How To Start A Local Cart Retrieval Business
Arizona Cart Retrieval Co
Despite alert store personnel, sophisticated anti-theft systems and other precautions, shopping carts seem to have lives of their own, disappearing like magic from Valley retailers.
Enter Tom Martinet, whose company, Arizona Cart Retrieval, operates every day of the year except Christmas to locate and return the carts to area businesses.
"I knew there was a cart problem," Martinet said, "but I didn't realize the extent of it until we started this service."
When Martinet began working in grocery management in the 1970s, cart theft wasn't much of a problem, he recalls. "We'd send a bagger over to the nearby apartment complex to pick up a cart or two," he said. "That was about it."
Things have changed.
In an average week, one of Martinet's contractors will have dispatched crews to round up and return close to 15,000 carts to Arizona retailers.
The retrieval service employs 18 flatbed trucks that serve more than 30 retailers and about 460 stores in the state. Clients include Fry's, Safeway, Albertsons, Wal-Mart, Family Dollar and Lowe's Home Improvement.
Martinet is philosophical about some customers' need to roll home with a private set of wheels.
"Households in certain areas buy a lot of groceries," he said. "They need a way to get them home."
Sometimes, cart-napping can even have health benefits.
"We've seen older people leaving the lot with their cart; at least they're getting a little exercise," he said. "Some of them are even using the cart as a walker. You wonder if they could make it without the cart."
Often, a single cart attracts others, Martinet adds. Recently, the company got a call from a landlord in Avondale. "He had evicted his tenant from the house and found 17 shopping carts."
"They were all in good shape; we just returned them to Wal-Mart."
Jim Oliver of OT Cart Service, a contractor for Arizona Cart Retrieval, is unflappable after 35 years in the business. Oliver said most folks are unperturbed about returning the carts.
"You get a few who have a temper, but most people realize they're not supposed to be in possession of them in the first place."
Oliver has found the carts used as unique home storage and decor solutions, too.
"People turn them on their side, lay a plywood top on it and use it for a dining room table. We've picked up carts that have been used to wheel out trash, sort the laundry, and do other household chores. They're pretty handy," he said.
Once captured, the carts are steam-cleaned or refurbished on-site using equipment loaded onto the flatbeds. Most of the repair work is limited to replacing handles and seat straps and welding wheels. Carts that can't be fixed are parted out.
A percentage of carts is retrieved from desert washes, alleys and other areas that serve as temporary homes for transients, but that number has remained steady over the years, Oliver said. "We haven't really seen an increase in the number of carts used by the homeless, especially if you compare Arizona to states like California," he adds.
Even the carts with anti-theft locking systems built into the cart's wheels are not a deterrent to a determined cart bandit.

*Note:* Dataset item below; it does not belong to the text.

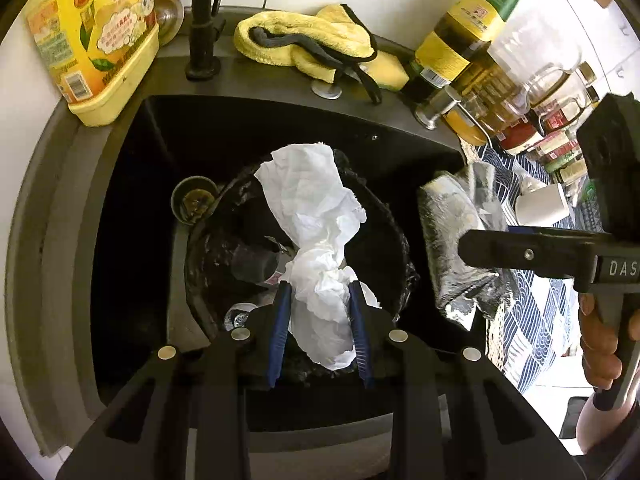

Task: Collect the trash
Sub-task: 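Carry the tissue and foil packet over the trash bin and open both grippers, then move both grippers back over the table toward the white paper cup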

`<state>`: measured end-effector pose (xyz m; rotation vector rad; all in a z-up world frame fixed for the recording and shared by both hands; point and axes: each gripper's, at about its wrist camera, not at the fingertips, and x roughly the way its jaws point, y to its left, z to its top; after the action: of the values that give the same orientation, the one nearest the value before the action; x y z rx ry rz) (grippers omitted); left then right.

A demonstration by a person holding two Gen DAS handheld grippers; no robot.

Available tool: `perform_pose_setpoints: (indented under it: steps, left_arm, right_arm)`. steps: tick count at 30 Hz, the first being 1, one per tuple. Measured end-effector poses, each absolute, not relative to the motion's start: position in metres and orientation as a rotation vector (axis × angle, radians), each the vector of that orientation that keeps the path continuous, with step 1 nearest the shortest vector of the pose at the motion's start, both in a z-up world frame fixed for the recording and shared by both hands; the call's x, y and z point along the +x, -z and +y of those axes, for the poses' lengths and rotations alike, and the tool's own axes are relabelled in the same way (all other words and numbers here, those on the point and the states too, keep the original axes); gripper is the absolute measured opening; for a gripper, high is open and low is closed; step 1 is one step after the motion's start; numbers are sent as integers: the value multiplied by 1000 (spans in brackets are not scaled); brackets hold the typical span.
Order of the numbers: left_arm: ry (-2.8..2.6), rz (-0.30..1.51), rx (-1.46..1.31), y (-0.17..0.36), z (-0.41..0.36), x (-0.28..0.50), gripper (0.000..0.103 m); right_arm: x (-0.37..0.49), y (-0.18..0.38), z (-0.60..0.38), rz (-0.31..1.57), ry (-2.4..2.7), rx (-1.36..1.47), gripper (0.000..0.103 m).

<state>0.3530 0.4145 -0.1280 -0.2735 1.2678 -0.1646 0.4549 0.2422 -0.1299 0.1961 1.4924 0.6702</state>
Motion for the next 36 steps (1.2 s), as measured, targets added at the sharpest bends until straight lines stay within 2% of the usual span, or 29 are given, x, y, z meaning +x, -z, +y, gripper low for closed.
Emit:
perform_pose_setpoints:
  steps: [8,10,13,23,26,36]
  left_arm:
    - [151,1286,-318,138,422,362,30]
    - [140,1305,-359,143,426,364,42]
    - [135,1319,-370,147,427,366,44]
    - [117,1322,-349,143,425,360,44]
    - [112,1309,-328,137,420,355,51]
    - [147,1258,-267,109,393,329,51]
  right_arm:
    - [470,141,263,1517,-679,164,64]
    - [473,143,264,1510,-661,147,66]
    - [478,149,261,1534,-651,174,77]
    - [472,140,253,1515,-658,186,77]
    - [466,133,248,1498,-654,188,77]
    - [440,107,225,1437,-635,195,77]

"One guy rigged up a block of wood underneath the wheels with wire and tape. He had it sliding across the parking lot, just like a sled, and he got his groceries home that way," Oliver said. "It's kind of amazing the solutions people come up with."
Business can only continue to increase for the cart service, especially as the Valley becomes more congested. "In areas that are built up with apartment complexes, office buildings and condos, you're going to see this continue," Oliver said.
Fast-growing sections like Arrowhead are exceptions because much of the residential growth is confined to single-family homes.
The average steel shopping cart costs about $100. Custom styles, such as the plastic race car kiddie carts, cost $400 to replace. The firm works on a contract basis with retailers to retrieve carts.